後半では、西洋哲学おける「功夫」的なものが探られる。Pierre Hadot（Philosophy as a Way of Life）とMartha Nussbaum*6（The Therapy of Desire: Theory and Practice in Hellenistic Ethics）によると、ソクラテス、ストア派、エピキュロス派といった西洋古代哲学は「主に良き生を生きるための徳、霊的修練や実践に関心を持っていた（mainly concerned with virtue, with spiritual exercises and practices for the sake of living a good life）」。西洋哲学も初期においては中国哲学と同様に「功夫」としての哲学だったわけだ。その後、西洋哲学は「自然の鏡」を目指すようになるが、それによって、私たちの振る舞いが自明視された哲学的理念によって形づくられているという事実が隠蔽されてしまうという結果を招いているという。
This sensitivity to the style, subtle tendencies and holistic vision requires an insight similar to that needed to overcome what Jacques Derrida identified as the problem of Western logocentrism. It even expands epistemology into the non-conceptual realm in which the accessibility of knowledge is dependent on the cultivation of cognitive abilities, and not simply on whatever is “publicly observable” to everyone. It also shows that cultivation of the person is not confined to “knowing how.” An exemplary person may well have the great charisma to affect others but does not necessarily know how to affect others. In the art of kung fu, there is what Herbert Fingarette calls “the magical,” but “distinctively human” dimension of our practicality, a dimension that “always involves great effects produced effortlessly, marvelously, with an irresistible power that is itself intangible, invisible, unmanifest.”*5
The proximity between the two is probably why the latter was well received in China early last century when John Dewey toured the country. What the kung fu perspective adds to the pragmatic approach, however, is its clear emphasis on the cultivation and transformation of the person, a dimension that is already in Dewey and William James but that often gets neglected. A kung fu master does not simply make good choices and use effective instruments to satisfy whatever preferences a person happens to have. In fact the subject is never simply accepted as a given. While an efficacious action may be the result of a sound rational decision, a good action that demonstrates kung fu has to be rooted in the entire person, including one’s bodily dispositions and sentiments, and its goodness is displayed not only through its consequences but also in the artistic style one does it.
This kung fu approach shares a lot of insights with the Aristotelian virtue ethics, which focuses on the cultivation of the agent instead of on the formulation of rules of conduct.

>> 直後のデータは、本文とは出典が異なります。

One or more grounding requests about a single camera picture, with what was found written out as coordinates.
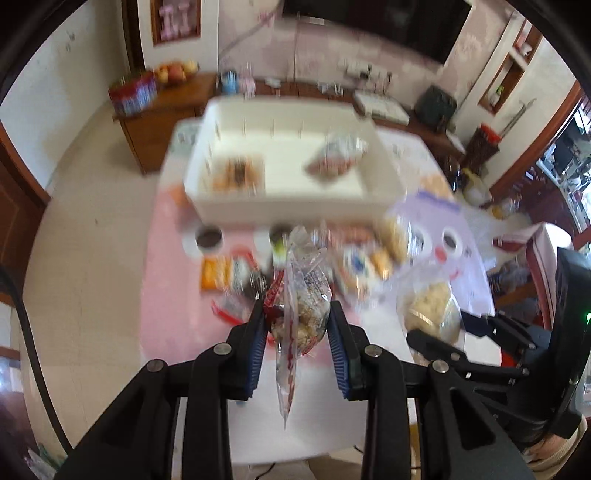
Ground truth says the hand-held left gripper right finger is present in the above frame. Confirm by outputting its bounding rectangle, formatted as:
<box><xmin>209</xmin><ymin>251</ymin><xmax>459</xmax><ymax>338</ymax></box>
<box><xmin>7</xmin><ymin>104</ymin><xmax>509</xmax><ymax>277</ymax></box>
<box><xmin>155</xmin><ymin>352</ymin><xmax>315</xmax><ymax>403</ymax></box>
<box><xmin>325</xmin><ymin>300</ymin><xmax>536</xmax><ymax>480</ymax></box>

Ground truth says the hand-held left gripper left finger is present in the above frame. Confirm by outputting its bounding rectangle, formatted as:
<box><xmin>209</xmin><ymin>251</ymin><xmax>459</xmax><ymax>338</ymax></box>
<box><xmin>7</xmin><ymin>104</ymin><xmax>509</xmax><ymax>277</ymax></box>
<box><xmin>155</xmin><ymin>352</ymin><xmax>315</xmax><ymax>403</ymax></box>
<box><xmin>55</xmin><ymin>300</ymin><xmax>273</xmax><ymax>480</ymax></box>

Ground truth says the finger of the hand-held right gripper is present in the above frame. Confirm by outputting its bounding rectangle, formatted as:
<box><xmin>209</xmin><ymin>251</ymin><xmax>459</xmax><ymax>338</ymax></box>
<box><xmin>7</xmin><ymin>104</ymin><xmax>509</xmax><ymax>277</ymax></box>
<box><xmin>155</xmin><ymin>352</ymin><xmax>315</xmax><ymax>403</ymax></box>
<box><xmin>459</xmin><ymin>310</ymin><xmax>539</xmax><ymax>354</ymax></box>
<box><xmin>406</xmin><ymin>329</ymin><xmax>529</xmax><ymax>386</ymax></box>

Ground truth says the clear yellow pastry packet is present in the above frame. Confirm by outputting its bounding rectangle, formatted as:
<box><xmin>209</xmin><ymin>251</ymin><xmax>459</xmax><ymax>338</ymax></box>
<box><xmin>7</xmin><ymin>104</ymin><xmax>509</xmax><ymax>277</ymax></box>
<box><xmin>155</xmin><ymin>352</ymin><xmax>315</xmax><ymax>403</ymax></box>
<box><xmin>396</xmin><ymin>261</ymin><xmax>462</xmax><ymax>365</ymax></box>
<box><xmin>374</xmin><ymin>215</ymin><xmax>414</xmax><ymax>266</ymax></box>

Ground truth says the clear red-edged rice cracker packet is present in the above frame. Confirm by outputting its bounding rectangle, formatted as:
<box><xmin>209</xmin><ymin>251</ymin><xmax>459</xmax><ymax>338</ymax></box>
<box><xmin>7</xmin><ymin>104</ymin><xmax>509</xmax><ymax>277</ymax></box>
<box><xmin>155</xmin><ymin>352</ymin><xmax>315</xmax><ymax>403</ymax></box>
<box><xmin>263</xmin><ymin>225</ymin><xmax>333</xmax><ymax>430</ymax></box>

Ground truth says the orange white oat bar packet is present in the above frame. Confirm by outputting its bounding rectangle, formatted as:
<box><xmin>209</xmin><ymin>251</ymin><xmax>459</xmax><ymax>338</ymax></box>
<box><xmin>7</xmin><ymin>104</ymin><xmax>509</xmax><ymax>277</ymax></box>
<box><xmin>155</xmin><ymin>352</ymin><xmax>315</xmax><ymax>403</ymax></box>
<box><xmin>201</xmin><ymin>256</ymin><xmax>259</xmax><ymax>294</ymax></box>

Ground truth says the white storage box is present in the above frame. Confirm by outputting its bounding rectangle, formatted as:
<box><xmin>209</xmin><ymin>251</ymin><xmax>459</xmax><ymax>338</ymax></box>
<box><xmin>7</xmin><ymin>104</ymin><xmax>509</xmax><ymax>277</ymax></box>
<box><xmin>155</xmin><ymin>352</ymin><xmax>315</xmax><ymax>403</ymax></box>
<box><xmin>184</xmin><ymin>98</ymin><xmax>406</xmax><ymax>223</ymax></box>

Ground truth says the person's right forearm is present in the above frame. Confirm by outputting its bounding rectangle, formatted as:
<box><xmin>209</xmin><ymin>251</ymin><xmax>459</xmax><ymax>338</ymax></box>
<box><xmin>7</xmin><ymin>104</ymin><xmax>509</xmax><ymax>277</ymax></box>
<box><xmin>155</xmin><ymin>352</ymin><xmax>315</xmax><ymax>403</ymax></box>
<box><xmin>524</xmin><ymin>413</ymin><xmax>589</xmax><ymax>472</ymax></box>

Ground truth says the red white cloth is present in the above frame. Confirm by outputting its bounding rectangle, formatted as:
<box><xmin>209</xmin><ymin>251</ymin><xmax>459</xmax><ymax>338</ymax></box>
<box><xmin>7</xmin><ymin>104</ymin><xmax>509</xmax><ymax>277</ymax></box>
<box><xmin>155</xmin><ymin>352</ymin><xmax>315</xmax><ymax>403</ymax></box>
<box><xmin>492</xmin><ymin>222</ymin><xmax>561</xmax><ymax>328</ymax></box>

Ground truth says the pink bunny print tablecloth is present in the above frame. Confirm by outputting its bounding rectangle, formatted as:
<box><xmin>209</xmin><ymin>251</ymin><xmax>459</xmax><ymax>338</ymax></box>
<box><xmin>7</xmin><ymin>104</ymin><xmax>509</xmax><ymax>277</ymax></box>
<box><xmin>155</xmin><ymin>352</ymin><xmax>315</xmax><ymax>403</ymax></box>
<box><xmin>139</xmin><ymin>117</ymin><xmax>506</xmax><ymax>464</ymax></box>

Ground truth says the blue white snack packet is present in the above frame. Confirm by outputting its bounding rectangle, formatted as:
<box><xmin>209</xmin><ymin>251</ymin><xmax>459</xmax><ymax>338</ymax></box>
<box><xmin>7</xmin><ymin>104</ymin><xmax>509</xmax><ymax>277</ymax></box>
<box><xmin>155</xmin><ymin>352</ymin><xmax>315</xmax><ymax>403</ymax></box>
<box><xmin>335</xmin><ymin>244</ymin><xmax>395</xmax><ymax>296</ymax></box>

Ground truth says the wooden display cabinet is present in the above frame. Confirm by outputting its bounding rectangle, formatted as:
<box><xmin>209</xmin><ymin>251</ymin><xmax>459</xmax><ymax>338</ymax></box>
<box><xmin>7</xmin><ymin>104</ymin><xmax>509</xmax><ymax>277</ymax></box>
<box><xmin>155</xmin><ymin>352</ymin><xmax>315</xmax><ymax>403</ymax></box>
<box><xmin>526</xmin><ymin>92</ymin><xmax>591</xmax><ymax>236</ymax></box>

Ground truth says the red black bin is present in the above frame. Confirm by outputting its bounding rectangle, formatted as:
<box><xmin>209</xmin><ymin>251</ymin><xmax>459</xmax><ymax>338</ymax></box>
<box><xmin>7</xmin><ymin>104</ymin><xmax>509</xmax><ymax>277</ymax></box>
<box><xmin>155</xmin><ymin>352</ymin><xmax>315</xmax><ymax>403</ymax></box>
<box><xmin>464</xmin><ymin>124</ymin><xmax>501</xmax><ymax>171</ymax></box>

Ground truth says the brown pastry packet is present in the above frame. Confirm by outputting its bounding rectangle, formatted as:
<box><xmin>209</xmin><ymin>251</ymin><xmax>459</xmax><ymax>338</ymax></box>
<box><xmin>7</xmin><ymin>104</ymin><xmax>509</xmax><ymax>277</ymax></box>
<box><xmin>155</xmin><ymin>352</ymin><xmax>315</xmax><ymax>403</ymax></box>
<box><xmin>212</xmin><ymin>157</ymin><xmax>265</xmax><ymax>193</ymax></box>

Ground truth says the red white snack packet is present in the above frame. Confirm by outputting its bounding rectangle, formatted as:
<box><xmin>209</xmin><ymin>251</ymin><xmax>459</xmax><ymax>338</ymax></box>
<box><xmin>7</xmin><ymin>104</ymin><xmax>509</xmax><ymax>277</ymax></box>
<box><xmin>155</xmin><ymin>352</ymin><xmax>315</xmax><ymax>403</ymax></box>
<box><xmin>304</xmin><ymin>134</ymin><xmax>368</xmax><ymax>178</ymax></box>

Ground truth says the black bag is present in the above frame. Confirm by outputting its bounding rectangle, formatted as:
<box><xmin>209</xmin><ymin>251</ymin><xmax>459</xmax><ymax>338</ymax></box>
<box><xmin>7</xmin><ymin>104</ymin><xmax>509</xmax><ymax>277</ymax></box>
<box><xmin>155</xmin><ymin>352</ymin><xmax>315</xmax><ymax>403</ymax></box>
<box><xmin>414</xmin><ymin>84</ymin><xmax>459</xmax><ymax>131</ymax></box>

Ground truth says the white tray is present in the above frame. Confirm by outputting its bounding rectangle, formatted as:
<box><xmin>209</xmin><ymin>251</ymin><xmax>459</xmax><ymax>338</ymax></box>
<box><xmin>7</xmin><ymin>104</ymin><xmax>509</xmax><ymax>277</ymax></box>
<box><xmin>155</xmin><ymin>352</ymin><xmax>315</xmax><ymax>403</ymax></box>
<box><xmin>353</xmin><ymin>89</ymin><xmax>411</xmax><ymax>125</ymax></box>

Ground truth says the wooden door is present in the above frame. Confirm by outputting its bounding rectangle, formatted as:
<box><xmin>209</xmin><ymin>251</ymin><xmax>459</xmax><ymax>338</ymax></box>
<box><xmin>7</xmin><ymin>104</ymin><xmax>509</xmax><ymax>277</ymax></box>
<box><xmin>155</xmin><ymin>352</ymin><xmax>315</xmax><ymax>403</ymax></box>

Yet unlike Aristotelian ethics, the kung fu approach to ethics does not rely on any metaphysics for justification. One does not have to believe in a pre-determined telos for humans in order to appreciate the excellence that kung fu brings. This approach does lead to recognition of the important guiding function of metaphysical outlooks though. For instance a person who follows the Aristotelian metaphysics will clearly place more effort in cultivating her intelligence, whereas a person who follows the Confucian relational metaphysics will pay more attention to learning rituals that would harmonize interpersonal relations. This approach opens up the possibility of allowing multiple competing visions of excellence, including the metaphysics or religious beliefs by which they are understood and guided, and justification of these beliefs is then left to the concrete human experiences.
*4:See http://d.hatena.ne.jp/sumita-m/20070610/1181486737 http://d.hatena.ne.jp/sumita-m/20070611/1181558493 http://d.hatena.ne.jp/sumita-m/20070612/1181614433 http://d.hatena.ne.jp/sumita-m/20070627/1182955727 http://d.hatena.ne.jp/sumita-m/20070708/1183920429 http://d.hatena.ne.jp/sumita-m/20070709/1183951338 http://d.hatena.ne.jp/sumita-m/20071031/1193800309
*5:Herbert Fingarette Confucius —The Secular as Sacredからの引用。